Tetraoninae

Ce titre intriguant, explicité dès le premier paragraphe ci-dessous, m’a été inspiré par la présentation générale des tétras, gélinottes et lagopèdes dans l’ouvrage de B. Leclercq (voir la présentation dans le dernier paragraphe) qui vient de paraître sur le Grand Tétras ou grand coq de bruyère (1). Représentée en France par quatre espèces dont le Grand Tétras, la sous-famille des Tétraoninés regroupe de gros oiseaux qui, en Eurasie peuplent les forêts boréales, les toundras arctiques et les hautes montagnes ; on les trouve aussi dans de tels milieux en Amérique du nord avec, en plus, des espèces habitant les grandes prairies (ou ce qu’il en reste) ou des steppes désertiques. Nous allons explorer ce petit groupe d’oiseaux très spécialisés et nous intéresser à leur histoire évolutive en lien avec un changement climatique majeur qui a marqué la fin de l’ère tertiaire.

Equipements neige et froid

Tétras, gélinottes et lagopèdes vivent dans leur grande majorité sous un climat froid à très froid avec un fort enneigement hivernal. Compte tenu de leurs capacités voilières n’autorisant pas des déplacements à grande distance, ils affrontent l’hiver sur place dans des conditions souvent extrêmes. Pour cela, ils disposent comme annoncé dans le titre, d’un certain nombre « d’équipements » leur permettant de supporter le double challenge de la neige et du froid (1).

Leur plumage se compose de plumes doubles typiques de la famille des phasianidés à laquelle ils appartiennent : à la base de chaque plume de couverture ou tectrice se trouve une seconde petite plume duveteuse ou hyporachis qui renforce ainsi l’isolation thermique et fonctionne comme un duvet de campeur. Plus l’oiseau est petit, plus la masse totale de plumage augmente car les déperditions de chaleur sont plus grandes (rapport volume/surface). Ainsi, chez la gélinotte des bois (300-450gr), la masse du plumage représente 22% du poids total alors qu’elle n’est que de 10% pour le grand tétras (plusieurs kg).

De fines plumes recouvrent l’ouverture des narines, empêchant l’entrée directe de l’air glacial dans les voies respiratoires. Tous ont des tarses (la « jambe » au-dessus des doigts qui s’appuient au sol) emplumés comme des chaussettes. Les lagopèdes, champions des conditions extrêmes car vivant à des altitudes ou latitudes avec un très fort enneigement, ont même les doigts eux aussi couverts de plumes duveteuses fonctionnant comme des gants (lagopède signifie « patte de lièvre »). Chez les tétras et les gélinottes, les doigts portent à partir de l’automne des peignes faits de barbules cornées qui élargissent la surface portante des doigts au sol : en cas de neige, ces peignes agissent comme des raquettes !

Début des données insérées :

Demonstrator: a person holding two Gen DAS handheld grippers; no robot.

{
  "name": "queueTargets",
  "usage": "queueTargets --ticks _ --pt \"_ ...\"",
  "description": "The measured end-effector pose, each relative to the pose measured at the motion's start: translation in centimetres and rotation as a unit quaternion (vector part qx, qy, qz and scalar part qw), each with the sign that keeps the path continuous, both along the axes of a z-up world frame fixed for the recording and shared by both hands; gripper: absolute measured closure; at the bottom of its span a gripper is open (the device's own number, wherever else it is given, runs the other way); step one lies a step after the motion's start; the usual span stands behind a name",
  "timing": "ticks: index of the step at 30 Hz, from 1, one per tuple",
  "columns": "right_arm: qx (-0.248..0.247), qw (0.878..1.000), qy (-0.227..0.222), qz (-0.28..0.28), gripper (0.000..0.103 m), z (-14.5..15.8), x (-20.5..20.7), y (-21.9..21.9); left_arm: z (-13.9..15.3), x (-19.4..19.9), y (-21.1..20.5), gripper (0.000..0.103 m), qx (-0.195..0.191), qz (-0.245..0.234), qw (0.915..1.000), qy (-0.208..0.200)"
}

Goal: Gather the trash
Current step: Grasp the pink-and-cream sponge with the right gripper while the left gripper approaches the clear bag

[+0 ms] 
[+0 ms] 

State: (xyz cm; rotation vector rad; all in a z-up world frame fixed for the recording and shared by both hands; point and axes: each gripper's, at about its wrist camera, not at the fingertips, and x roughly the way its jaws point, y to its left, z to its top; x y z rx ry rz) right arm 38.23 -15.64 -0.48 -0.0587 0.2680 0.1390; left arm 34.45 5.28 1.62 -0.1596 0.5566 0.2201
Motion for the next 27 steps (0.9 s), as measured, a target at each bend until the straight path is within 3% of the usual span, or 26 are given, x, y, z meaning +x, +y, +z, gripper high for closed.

Les tétraoninés occupent donc clairement une niche écologique spécialisée : les milieux boréaux, d’altitude ou très continentaux de l’Hémisphère nord.

Sous-famille très diversifiée

Ce groupe d’oiseaux étroitement apparentés s’insère au sein d’une grande famille, les Phasianidés, très diversifiée avec 51 genres et 187 espèces dans le monde. Elle fait elle-même partie de l’ensemble des Galliformes (les gallinacés au sens populaire), proche parent des canards et des oies (ansériformes) : voir la chronique consacrée à ce groupe des gallo-Ansérés.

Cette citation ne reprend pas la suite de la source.